### WHAT YOU SHOULD DO:
Print verbatim the opening line of the material and every subsequent line through the one containing "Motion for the".

________

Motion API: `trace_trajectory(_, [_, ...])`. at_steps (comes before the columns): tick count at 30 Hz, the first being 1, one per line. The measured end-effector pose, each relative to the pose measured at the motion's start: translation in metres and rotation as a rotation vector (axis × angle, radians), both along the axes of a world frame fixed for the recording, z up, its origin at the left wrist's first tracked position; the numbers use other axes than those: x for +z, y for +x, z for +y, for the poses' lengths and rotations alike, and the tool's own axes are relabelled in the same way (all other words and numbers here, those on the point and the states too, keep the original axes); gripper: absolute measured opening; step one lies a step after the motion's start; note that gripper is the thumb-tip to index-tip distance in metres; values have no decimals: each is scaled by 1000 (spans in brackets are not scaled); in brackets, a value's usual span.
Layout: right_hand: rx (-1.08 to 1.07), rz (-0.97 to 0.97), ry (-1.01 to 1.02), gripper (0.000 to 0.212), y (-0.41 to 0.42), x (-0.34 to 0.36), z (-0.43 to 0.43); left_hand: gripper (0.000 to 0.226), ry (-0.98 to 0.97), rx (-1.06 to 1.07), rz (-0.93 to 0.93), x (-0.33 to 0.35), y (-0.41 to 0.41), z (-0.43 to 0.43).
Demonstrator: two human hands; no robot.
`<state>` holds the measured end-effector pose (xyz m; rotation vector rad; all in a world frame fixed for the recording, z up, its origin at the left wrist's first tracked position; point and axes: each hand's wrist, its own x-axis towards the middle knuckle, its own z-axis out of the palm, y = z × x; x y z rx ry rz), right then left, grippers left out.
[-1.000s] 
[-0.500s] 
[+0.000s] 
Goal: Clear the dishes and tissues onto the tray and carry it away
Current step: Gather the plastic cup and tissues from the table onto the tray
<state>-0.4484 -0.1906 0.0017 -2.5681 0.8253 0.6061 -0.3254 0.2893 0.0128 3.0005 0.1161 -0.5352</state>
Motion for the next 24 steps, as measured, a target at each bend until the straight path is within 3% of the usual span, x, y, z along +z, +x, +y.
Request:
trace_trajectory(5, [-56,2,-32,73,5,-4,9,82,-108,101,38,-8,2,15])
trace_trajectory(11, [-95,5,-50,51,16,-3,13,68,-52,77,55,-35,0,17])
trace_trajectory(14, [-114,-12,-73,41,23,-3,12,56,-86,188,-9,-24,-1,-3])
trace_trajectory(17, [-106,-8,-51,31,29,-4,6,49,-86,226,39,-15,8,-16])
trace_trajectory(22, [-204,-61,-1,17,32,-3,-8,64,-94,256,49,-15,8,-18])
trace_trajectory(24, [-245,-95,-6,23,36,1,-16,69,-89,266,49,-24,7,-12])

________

### PROBLEM SOLUTION:
Motion API: `trace_trajectory(_, [_, ...])`. at_steps (comes before the columns): tick count at 30 Hz, the first being 1, one per line. The measured end-effector pose, each relative to the pose measured at the motion's start: translation in metres and rotation as a rotation vector (axis × angle, radians), both along the axes of a world frame fixed for the recording, z up, its origin at the left wrist's first tracked position; the numbers use other axes than those: x for +z, y for +x, z for +y, for the poses' lengths and rotations alike, and the tool's own axes are relabelled in the same way (all other words and numbers here, those on the point and the states too, keep the original axes); gripper: absolute measured opening; step one lies a step after the motion's start; note that gripper is the thumb-tip to index-tip distance in metres; values have no decimals: each is scaled by 1000 (spans in brackets are not scaled); in brackets, a value's usual span.
Layout: right_hand: rx (-1.08 to 1.07), rz (-0.97 to 0.97), ry (-1.01 to 1.02), gripper (0.000 to 0.212), y (-0.41 to 0.42), x (-0.34 to 0.36), z (-0.43 to 0.43); left_hand: gripper (0.000 to 0.226), ry (-0.98 to 0.97), rx (-1.06 to 1.07), rz (-0.93 to 0.93), x (-0.33 to 0.35), y (-0.41 to 0.41), z (-0.43 to 0.43).
Demonstrator: two human hands; no robot.
`<state>` holds the measured end-effector pose (xyz m; rotation vector rad; all in a world frame fixed for the recording, z up, its origin at the left wrist's first tracked position; point and axes: each hand's wrist, its own x-axis towards the middle knuckle, its own z-axis out of the palm, y = z × x; x y z rx ry rz), right then left, grippers left out.
[-1.000s] 
[-0.500s] 
[+0.000s] 
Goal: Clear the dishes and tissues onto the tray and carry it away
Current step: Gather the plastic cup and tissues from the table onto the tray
<state>-0.4484 -0.1906 0.0017 -2.5681 0.8253 0.6061 -0.3254 0.2893 0.0128 3.0005 0.1161 -0.5352</state>
Motion for the next 24 steps, as measured, a target at each bend until the straight path is within 3% of the usual span, x, y, z along +z, +x, +y.

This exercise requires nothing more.